Regarding Gafni, I hear you. I've long been skeptical and wary of him, partly because of his controversial background but also based on some of the content (and frantic style) of his presentations. In this thread, however, because I do think there is some value in cultivating the emergence of a "new religion" or practice tradition based on Integral principles, I wanted to take a more open approach -- making room to look at the proposal itself, and to consider it on its own terms, without focusing immediately on Gafni himself. But this is rather hard -- and perhaps it can't be separated from the person proposing it.
Speaking personally, I confess that more often than not I am turned off by the spiritual teachers associated with the Integral label. I wonder what's up with that, and I do question myself. But the fact remains: most of the "world's leading spiritual teachers" under the aegis of I-I give me an uneasy feeling. (Father Keating is one of the few exceptions). I suppose I am conflicted about this because, for some reason, I keep wanting this to be different; I keep wanting something else to flower in the Integral garden, and perhaps unwisely I am still holding out hope that that will happen.
I agree with all of you 100%. What William has said, is what I've been thinking and sensing, specially going to the 2010 ITC and meeting some of these folks. My real pleasure and inspiration was to meet some of you.
I've always said that for me Ken Wilber was an amazing theoretician, but that his endeavour to embody it on a physical level seems mostly shallow to me.
Gafni is definitely activating red flags for me and I don't know why, and I don't care in the end.
But I agree that there's something unique in the situation we're witnessing now. I share the excitement, but not the "we must!" part.
As for for the idea of a world spirituality I tend to disagree. I sense a lot of fascism creeping up all around the world and most of the uniformisation I see at the moment - which is more legal, political, viral, or economical - feels more like a limitation of my own freedom.

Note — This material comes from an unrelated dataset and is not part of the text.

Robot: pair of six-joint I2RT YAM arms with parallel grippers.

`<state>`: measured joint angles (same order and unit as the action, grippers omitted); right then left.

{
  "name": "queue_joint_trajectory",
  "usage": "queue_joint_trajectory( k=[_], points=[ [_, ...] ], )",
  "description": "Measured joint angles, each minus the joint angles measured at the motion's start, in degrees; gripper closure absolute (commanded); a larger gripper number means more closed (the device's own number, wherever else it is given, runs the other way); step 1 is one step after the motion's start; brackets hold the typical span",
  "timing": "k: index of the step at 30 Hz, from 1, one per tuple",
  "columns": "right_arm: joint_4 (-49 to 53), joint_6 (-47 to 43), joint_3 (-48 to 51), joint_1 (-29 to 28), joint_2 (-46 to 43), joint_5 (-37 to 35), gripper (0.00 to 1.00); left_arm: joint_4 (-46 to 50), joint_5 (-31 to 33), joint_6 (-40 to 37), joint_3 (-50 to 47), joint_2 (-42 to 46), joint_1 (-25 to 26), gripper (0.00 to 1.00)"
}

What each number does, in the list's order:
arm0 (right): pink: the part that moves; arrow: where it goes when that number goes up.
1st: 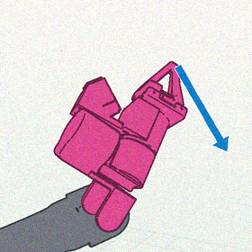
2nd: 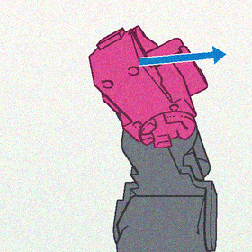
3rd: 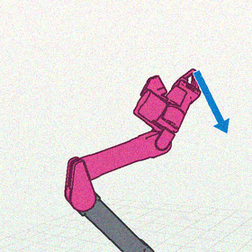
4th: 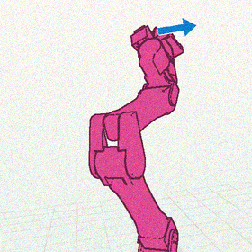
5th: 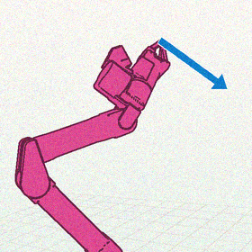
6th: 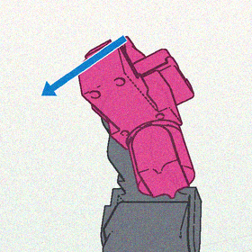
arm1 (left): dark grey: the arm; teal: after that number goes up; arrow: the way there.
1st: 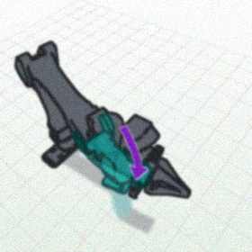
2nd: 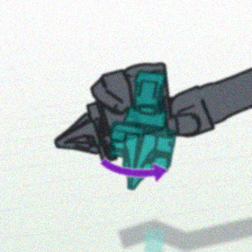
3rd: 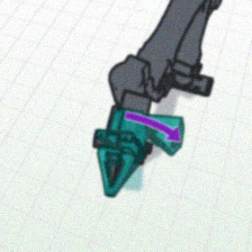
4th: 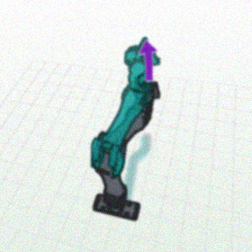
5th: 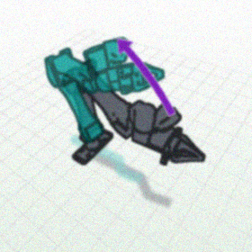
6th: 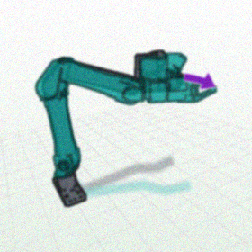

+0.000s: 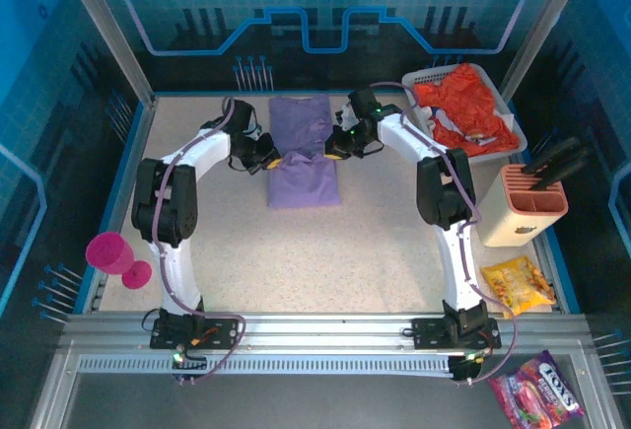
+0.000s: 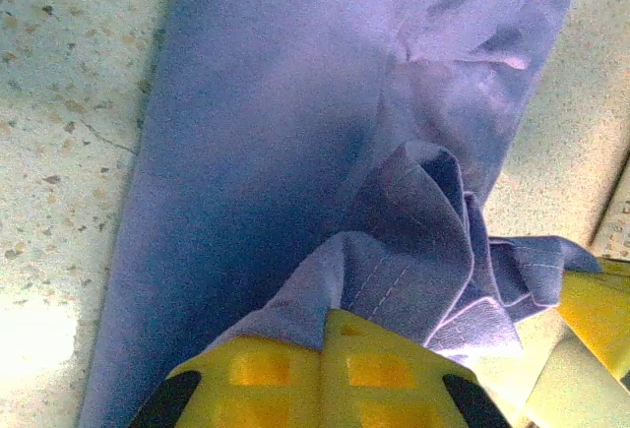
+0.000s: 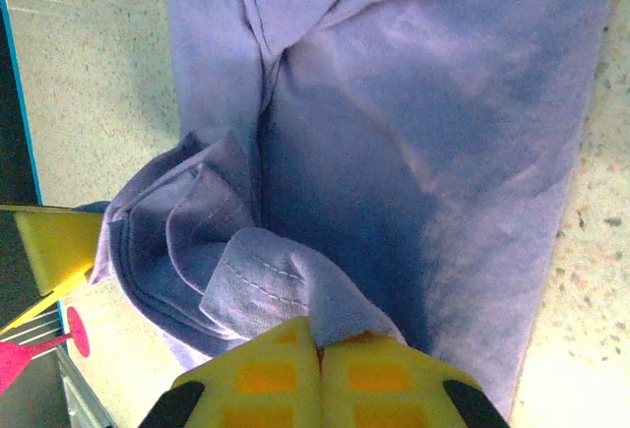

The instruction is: Fold and stack the t-shirts

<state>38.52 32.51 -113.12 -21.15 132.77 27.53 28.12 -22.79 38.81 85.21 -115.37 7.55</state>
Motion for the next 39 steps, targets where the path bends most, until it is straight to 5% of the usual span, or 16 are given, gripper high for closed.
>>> queue_joint_trajectory(
  k=[9, 16, 21, 28, 39],
  points=[
    [-0.92, 1.09, -1.33, 0.66, 4.44, 0.42, 0.97, -1.44, -1.03, -0.2, 2.91, -4.76, -0.7, 0.95],
    [-3.15, 2.25, -2.1, 0.98, 6.36, 0.52, 0.8, -3.08, -1.66, -0.98, 4.46, -7.48, -1.31, 0.57],
    [-5.68, 3.5, -2.01, 1.62, 6.32, 0.39, 0.39, -3.06, -1.75, -2.43, 6.78, -7.48, -2.1, 0.46],
    [-8.85, 3.1, 3.21, 2.25, 0.37, 1.79, 0.05, -3.56, -2.62, -3.37, 5.66, -1.64, -3.06, 0.42],
    [-21.44, 7.56, 24.11, 0.81, -17.09, 10.43, 0.07, -12.04, -7.15, -0.22, -13.57, 15.08, 0.35, 0.39]
  ],
)
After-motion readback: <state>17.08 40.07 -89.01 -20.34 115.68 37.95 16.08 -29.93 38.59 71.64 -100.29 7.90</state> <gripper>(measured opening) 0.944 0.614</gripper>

On the other hand, there also seems to be some beautifull and simple endeavour springing up. There caracteristic feels at the moment to be very practical, not very mental and certainly spiritualy undefined.
So this leads me to say that I sense and hope that we're more going towards a situation were we will drop for good any spirituality. Or more precisely, we will drop the word "spirituality". And I also think we will let go the desire to create, control and teach an over-arching spirituality.
What I'm refering to is this experience that when we embody or integrate presence, who can say what spirituality is? The whole thing is. It's all disolved basically. The word spirituality becomes obsolete as all endeavour to create something for everybody
So I'm for the end of seminars, teachers, therapists and healers of all sorts and all this sometime nonsense. But I'm for human gatherings, based on practical and creative approach to the simple but complex problems we face. We have developped emtional tools, group dynamics tool, scientifique tools and many more.
Basically, I think thhat Gafni and the II bunch ought to stop their show and start cultivating some carots and potatoes and relax a bit - although they might still find a way to grow "integral carots" and trade mark them!
So I totally disagree with Gafni's words that "a World Spirituality is utterly possible and utterly necessary". Vivekananda said once that he'd be happy when there will be as many churches as human beings. Basically this amounts at the dissolution of the concept itself.